– Вот негодяйка, искалечила судьбу девушке, мужу принесла такое горе и сама исчезла.
– Петро, не надо о покойнице так говорить, ее душа уже стоит у ворот судилища. Совсем недолго, и я с ней рядом встану.
– Прости, Павлина. Хороший я тебе прием устроил. Больше этой темы касаться не будем.
Вечером, когда Павлина ушла из барского дома, две женщины, молодая и старая, сидели ошеломленные поведением своей ключницы и ее дочери. Первой отозвалась пани Агата, обращаясь к старому лакею, который сидел у двери, сутулясь от старости.
– Ты посмотри, Юзеф, как наша Павлина с дочкой о себе вообразили, и еще какие-то намеки бросают на Янину, что ты, дескать, не знаешь, кто она такая. Ну, что бы ты на моем месте ей сказал?
– Наверно, она что-то знает, если так говорит. Павлина даром говорить не будет.
– Ты смешной, Юзеф. Что можно сказать про Янину, что она подкидыш? Или ты ее матери и отца не знаешь? Или, может быть, с Бондариком или с каким-то конюхом нагуляла, да?
– Я, пани, ничего не знаю.

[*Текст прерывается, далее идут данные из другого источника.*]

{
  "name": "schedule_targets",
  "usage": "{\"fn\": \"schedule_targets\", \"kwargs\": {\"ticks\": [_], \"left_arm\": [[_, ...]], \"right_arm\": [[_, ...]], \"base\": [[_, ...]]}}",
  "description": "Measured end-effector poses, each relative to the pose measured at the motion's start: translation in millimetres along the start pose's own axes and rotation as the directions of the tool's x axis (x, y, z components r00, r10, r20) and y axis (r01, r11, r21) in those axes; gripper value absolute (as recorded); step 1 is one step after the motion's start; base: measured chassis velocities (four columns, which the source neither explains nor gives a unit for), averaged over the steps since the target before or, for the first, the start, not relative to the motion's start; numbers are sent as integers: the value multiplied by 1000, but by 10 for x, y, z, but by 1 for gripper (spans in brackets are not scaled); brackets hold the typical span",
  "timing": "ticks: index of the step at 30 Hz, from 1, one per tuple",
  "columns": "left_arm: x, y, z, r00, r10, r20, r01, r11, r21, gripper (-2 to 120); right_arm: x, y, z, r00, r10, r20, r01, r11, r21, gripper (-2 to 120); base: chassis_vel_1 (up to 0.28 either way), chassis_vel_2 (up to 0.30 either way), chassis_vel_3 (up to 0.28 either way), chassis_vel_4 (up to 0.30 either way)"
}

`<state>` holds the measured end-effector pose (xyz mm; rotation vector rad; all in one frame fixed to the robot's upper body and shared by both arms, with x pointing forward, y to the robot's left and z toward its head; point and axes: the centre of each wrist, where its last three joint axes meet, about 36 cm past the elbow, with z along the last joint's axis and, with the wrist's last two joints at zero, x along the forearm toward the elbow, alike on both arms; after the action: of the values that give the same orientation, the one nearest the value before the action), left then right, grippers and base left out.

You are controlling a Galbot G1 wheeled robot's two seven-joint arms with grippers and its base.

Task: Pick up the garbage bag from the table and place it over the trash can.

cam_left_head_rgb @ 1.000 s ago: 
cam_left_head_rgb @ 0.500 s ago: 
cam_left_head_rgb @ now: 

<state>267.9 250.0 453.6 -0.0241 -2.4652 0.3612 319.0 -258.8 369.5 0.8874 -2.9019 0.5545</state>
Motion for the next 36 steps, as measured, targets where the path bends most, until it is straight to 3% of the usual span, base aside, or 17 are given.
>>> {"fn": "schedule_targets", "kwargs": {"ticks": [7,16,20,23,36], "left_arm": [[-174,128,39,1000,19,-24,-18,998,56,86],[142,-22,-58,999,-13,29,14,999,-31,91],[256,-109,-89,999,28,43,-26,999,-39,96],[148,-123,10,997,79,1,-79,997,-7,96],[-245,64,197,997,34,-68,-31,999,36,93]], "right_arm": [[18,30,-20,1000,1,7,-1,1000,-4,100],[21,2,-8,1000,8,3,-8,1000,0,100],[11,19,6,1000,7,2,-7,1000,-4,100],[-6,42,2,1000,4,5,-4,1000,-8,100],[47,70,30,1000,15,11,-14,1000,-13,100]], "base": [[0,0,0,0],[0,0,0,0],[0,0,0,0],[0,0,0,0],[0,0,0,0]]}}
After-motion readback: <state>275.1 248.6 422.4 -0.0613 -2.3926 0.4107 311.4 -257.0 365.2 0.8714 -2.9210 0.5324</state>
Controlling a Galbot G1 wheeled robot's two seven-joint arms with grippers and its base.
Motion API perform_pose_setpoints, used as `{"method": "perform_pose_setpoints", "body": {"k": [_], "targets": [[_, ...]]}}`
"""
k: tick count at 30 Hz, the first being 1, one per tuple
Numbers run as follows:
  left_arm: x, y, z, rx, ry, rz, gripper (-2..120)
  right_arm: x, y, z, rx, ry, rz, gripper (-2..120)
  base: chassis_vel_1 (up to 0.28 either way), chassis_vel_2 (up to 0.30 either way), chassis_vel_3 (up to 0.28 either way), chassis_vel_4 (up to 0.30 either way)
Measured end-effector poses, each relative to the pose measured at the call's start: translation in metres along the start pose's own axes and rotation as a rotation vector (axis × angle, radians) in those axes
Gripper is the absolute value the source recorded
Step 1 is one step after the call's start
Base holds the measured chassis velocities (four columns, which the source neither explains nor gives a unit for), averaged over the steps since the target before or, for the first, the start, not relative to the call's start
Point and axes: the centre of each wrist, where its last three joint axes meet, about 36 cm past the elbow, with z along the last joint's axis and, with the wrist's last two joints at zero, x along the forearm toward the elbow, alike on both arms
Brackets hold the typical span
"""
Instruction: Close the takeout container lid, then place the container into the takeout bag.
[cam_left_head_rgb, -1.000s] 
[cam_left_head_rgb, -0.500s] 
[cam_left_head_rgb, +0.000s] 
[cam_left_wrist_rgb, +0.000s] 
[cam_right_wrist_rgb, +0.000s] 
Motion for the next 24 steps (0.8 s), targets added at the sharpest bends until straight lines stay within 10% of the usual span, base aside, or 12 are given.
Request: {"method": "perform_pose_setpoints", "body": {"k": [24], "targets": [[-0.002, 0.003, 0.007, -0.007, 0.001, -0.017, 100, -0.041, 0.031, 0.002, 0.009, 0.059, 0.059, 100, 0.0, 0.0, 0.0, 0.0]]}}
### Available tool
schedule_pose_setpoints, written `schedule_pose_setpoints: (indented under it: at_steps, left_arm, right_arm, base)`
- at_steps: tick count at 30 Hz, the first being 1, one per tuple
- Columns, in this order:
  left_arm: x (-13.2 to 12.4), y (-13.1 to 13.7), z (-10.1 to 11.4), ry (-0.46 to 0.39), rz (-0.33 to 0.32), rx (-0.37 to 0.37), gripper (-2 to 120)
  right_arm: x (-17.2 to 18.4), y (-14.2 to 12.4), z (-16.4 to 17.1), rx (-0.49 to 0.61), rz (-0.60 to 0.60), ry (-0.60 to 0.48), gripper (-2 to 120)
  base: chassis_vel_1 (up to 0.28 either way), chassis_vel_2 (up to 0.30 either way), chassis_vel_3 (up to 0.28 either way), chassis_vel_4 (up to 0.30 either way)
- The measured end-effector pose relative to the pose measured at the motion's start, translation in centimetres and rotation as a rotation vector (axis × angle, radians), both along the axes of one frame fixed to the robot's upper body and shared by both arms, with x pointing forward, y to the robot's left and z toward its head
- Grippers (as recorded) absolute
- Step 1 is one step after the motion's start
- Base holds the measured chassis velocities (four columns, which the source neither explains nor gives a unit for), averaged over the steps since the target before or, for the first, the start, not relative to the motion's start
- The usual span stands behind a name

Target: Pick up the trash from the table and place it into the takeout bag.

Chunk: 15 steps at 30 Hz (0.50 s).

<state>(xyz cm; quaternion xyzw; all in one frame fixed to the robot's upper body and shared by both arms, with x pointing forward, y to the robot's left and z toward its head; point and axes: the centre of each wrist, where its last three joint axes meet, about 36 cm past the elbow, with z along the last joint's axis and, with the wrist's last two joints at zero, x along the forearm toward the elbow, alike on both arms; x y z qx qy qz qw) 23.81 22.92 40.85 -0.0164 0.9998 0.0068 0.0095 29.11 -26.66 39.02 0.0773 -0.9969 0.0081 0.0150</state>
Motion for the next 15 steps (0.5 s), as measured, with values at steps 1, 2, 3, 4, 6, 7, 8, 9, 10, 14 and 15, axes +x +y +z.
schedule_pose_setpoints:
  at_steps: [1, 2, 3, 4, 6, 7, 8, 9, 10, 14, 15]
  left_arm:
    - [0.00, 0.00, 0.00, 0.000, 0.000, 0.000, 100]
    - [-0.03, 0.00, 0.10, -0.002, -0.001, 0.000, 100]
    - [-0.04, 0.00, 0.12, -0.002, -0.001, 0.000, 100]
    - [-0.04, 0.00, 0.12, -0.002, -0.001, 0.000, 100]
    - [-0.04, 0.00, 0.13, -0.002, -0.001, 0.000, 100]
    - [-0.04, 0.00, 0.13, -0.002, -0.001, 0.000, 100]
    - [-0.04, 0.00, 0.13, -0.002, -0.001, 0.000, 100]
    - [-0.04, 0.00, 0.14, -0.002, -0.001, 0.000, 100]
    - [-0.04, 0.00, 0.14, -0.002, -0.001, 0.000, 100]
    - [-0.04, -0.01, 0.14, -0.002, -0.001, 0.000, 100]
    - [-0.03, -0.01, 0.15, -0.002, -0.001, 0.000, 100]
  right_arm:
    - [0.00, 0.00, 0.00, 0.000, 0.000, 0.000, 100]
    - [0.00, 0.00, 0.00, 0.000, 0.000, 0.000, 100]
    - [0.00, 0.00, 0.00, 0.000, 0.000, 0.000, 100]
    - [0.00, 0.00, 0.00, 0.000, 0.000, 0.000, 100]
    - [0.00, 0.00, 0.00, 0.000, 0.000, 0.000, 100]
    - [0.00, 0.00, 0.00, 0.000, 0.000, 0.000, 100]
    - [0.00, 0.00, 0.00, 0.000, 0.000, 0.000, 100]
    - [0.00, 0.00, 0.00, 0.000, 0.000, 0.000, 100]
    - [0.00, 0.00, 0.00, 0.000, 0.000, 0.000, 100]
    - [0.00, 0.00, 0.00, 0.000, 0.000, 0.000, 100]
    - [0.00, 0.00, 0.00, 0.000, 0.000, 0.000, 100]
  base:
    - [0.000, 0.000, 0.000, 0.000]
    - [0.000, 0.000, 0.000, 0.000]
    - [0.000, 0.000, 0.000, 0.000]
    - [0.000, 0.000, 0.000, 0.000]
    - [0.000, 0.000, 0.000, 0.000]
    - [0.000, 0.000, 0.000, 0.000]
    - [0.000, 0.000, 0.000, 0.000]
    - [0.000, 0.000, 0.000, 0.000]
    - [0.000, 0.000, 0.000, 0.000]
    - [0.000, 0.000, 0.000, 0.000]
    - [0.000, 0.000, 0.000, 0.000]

Павлина сказала, ее и спрашивайте. А за покойной Раевской я не ходил и не следил, что она делала.
– Ну, так и не говори, что Павлина что-то знает.
– Не знаю, пани, не знаю. Спокойной ночи, иду спать.
Старик, конечно же, знал больше, чем пани Агата, но вмешиваться в чужие дела не хотел.
– Слушай, тетя, на что это Павлина намекает? – спросила Янина.
– Не знаю. По-моему, рассердилась за дочку, что ты ее поругала, – с достоинством ответила пани Агата.
– Между прочим, тетя, я нетактично поступила с Зосей. Знаешь, тетя, я сегодня злая, как никогда, и Зосю незаслуженно два раза упрекнула, что она здесь не хозяйка. Я сама не знаю, чем, но меня этот сержант просто раздражал. Знаешь, еле сдержалась, мне хотелось его выгнать.
– Ну, это уже напрасно. Он славный парень. Веселый, отважный. Смотри, как Буяна приструнил.
– А ну его, этого сержанта, идем спать. Интересно, где наши обиженные дамы будут ночевать? Наверно, у деда?
Утром, когда пани Агата еще спала, ее разбудил стук в дверь.
– Кто там? Это ты, Павлина? Заходи, – отозвалась пани Агата.
Вошла озабоченная женщина в аккуратно повязанной косынке и чистом переднике.
– Нет, это не Павлина. Я пришла спросить, кто мне даст продукты на завтрак и на обед. И вообще, что варить? Вы мне вчера не сказали, и Павлины нигде нет, – сказала повар.
– И я тебе тоже ничего не дам, ключи-то у нее.
– Нет, ключи почему-то оказались у меня на столе. Кто и когда положил, не знаю.
– Ну, что же, пойдем вместе, там и посоветуемся, что готовить.
Янина слонялась из угла в угол. Ей стало нестерпимо стыдно за свой вчерашний поступок. Она сама себя спрашивала, почему так поступила, отчего обозлилась на этого молоденького солдатика? “Что, Яня, неужели приревновала его к Зосе? Неужели, потому что Зося понравилась ему с первого взгляда? Но ты тоже понравилась, и не одному, а сразу двум офицерам. И никто на тебя не злился, а наоборот, только способствовали твоему счастью”.
Так слоняясь, Янина пошла в гостиную, открыла крышку рояля и хотела поиграть, но лишь провела пальцами по клавишам, и звук струн забренчал как-то нескладно и жалобно. Янина опустила крышку на место и невольно посмотрела на картину с пастухом, которая висела над роялем, и вздрогнула. Ей показалось, что пастух следит за ней глазами. Ей стало жутко, и она ушла. “Нет, я так больше не могу, пойду найду Зосю и извинюсь. Ушла Зося, Павлина, и в доме стало пусто, как после похорон”, – размышляла Янина.
В коридор кто-то вошел. Янина взглянула и обрадовалась. Это были Павлина и Зося. Янина обняла Зосю и попросила прощения.
– Зося, прости меня, этого больше не повторится. И больше не уходи никуда.